* Required action
Work out the number of lines that hold "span" in the listing, and give that number with no other text.

* Source data
*** Begin section ***

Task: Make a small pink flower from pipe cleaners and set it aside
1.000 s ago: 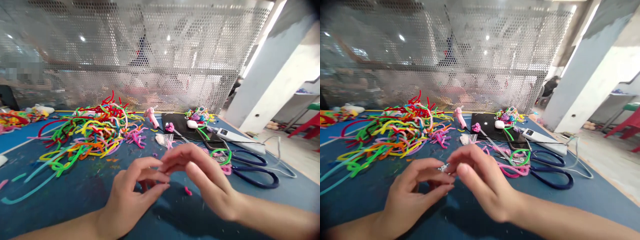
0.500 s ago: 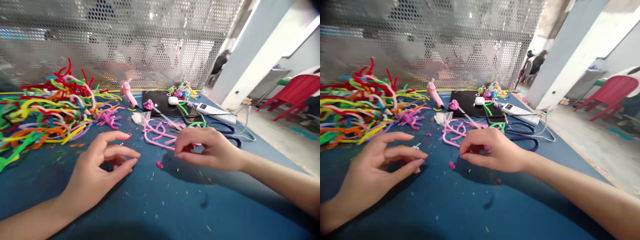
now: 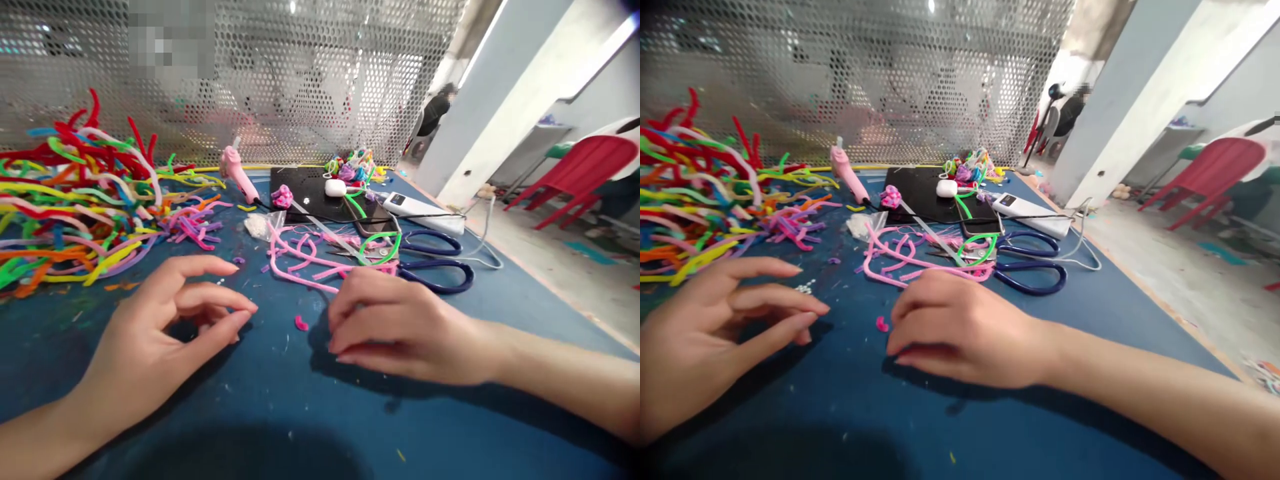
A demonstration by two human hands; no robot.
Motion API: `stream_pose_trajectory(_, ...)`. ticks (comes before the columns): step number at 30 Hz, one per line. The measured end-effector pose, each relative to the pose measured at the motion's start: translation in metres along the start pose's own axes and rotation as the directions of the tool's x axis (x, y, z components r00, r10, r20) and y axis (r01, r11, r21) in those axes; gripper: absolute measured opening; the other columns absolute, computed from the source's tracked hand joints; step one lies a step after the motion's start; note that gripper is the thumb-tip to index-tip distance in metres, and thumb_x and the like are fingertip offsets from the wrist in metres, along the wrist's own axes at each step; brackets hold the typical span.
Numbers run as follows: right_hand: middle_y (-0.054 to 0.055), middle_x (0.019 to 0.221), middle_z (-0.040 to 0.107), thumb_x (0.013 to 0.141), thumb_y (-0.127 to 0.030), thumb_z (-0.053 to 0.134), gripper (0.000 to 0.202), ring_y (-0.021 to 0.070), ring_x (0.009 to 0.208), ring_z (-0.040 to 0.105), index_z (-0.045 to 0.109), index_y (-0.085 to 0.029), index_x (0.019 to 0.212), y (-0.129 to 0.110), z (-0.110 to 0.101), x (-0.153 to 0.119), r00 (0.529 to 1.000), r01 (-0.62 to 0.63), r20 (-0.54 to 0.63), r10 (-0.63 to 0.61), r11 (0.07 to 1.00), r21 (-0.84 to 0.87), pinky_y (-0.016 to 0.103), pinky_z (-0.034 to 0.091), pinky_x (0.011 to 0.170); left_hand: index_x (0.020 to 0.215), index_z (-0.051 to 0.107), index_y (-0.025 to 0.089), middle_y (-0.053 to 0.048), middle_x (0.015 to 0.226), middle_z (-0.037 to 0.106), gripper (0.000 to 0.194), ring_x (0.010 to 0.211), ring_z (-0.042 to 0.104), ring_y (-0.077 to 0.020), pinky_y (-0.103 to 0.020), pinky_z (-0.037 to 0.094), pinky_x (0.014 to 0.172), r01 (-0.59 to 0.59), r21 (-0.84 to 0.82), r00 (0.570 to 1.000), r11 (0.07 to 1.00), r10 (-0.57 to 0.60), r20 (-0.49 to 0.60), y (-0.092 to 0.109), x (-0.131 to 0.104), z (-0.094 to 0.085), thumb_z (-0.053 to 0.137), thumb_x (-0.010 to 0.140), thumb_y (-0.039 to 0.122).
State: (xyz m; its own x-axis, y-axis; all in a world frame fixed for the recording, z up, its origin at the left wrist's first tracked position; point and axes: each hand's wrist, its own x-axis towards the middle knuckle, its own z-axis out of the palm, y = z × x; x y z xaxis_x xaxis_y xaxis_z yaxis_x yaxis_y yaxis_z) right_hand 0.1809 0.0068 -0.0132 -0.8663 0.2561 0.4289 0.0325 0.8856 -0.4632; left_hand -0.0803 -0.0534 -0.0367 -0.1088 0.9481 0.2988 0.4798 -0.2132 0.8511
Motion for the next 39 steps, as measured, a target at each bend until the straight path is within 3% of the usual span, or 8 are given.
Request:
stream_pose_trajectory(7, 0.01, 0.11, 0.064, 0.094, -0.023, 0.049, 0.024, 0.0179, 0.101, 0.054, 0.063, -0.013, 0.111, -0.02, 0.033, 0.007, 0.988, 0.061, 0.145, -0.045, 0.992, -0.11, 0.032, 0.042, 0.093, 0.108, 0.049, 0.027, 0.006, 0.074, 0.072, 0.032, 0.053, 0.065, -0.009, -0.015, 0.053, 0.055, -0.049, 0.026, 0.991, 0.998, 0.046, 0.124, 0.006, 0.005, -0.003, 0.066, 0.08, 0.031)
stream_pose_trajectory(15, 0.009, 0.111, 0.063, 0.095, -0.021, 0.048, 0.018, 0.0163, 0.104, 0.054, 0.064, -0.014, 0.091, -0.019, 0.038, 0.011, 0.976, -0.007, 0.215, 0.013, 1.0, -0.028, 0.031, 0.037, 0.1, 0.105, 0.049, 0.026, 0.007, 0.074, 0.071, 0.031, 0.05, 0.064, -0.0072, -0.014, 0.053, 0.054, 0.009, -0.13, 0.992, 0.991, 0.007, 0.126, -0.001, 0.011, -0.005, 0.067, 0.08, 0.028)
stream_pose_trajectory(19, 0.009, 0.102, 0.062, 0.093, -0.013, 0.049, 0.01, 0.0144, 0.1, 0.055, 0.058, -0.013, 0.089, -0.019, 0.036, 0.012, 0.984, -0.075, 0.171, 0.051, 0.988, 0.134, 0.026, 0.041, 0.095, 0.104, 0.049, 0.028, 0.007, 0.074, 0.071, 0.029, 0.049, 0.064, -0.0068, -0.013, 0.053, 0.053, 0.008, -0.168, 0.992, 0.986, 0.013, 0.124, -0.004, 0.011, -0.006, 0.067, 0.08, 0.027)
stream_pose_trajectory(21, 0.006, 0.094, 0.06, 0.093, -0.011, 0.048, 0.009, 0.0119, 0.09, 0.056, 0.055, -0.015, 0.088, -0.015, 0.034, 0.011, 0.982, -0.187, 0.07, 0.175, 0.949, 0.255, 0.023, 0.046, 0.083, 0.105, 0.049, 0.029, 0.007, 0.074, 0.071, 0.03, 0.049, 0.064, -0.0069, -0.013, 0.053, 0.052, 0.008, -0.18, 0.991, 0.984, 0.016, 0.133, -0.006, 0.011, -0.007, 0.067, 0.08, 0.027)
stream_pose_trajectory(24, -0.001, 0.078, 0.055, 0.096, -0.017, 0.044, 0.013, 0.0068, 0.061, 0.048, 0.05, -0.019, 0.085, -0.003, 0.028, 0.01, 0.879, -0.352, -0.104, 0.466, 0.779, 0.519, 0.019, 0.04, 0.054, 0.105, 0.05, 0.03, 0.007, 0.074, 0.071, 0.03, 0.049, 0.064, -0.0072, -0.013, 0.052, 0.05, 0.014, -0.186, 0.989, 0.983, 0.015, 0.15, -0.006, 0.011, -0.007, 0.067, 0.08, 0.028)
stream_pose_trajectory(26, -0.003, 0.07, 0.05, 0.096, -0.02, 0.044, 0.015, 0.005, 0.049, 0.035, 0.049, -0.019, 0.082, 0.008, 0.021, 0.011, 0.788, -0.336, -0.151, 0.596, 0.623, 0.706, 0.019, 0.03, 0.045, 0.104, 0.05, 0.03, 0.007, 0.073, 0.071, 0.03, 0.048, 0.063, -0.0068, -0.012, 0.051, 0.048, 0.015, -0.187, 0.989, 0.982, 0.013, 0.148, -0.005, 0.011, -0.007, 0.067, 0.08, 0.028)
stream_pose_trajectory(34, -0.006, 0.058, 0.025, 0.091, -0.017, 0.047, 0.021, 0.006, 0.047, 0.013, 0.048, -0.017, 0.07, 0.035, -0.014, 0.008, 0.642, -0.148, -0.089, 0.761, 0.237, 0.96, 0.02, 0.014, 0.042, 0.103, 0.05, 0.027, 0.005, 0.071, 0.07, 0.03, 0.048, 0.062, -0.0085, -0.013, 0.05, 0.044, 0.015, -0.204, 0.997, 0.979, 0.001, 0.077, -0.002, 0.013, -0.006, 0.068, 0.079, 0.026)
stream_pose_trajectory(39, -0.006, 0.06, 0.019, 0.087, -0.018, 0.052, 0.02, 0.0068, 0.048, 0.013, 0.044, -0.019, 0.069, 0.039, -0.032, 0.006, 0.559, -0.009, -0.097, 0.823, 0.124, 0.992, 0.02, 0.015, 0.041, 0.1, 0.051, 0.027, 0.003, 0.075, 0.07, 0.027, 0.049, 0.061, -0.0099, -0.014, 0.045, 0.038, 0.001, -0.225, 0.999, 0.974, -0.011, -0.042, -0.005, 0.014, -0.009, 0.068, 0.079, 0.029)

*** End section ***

* Output of the task
2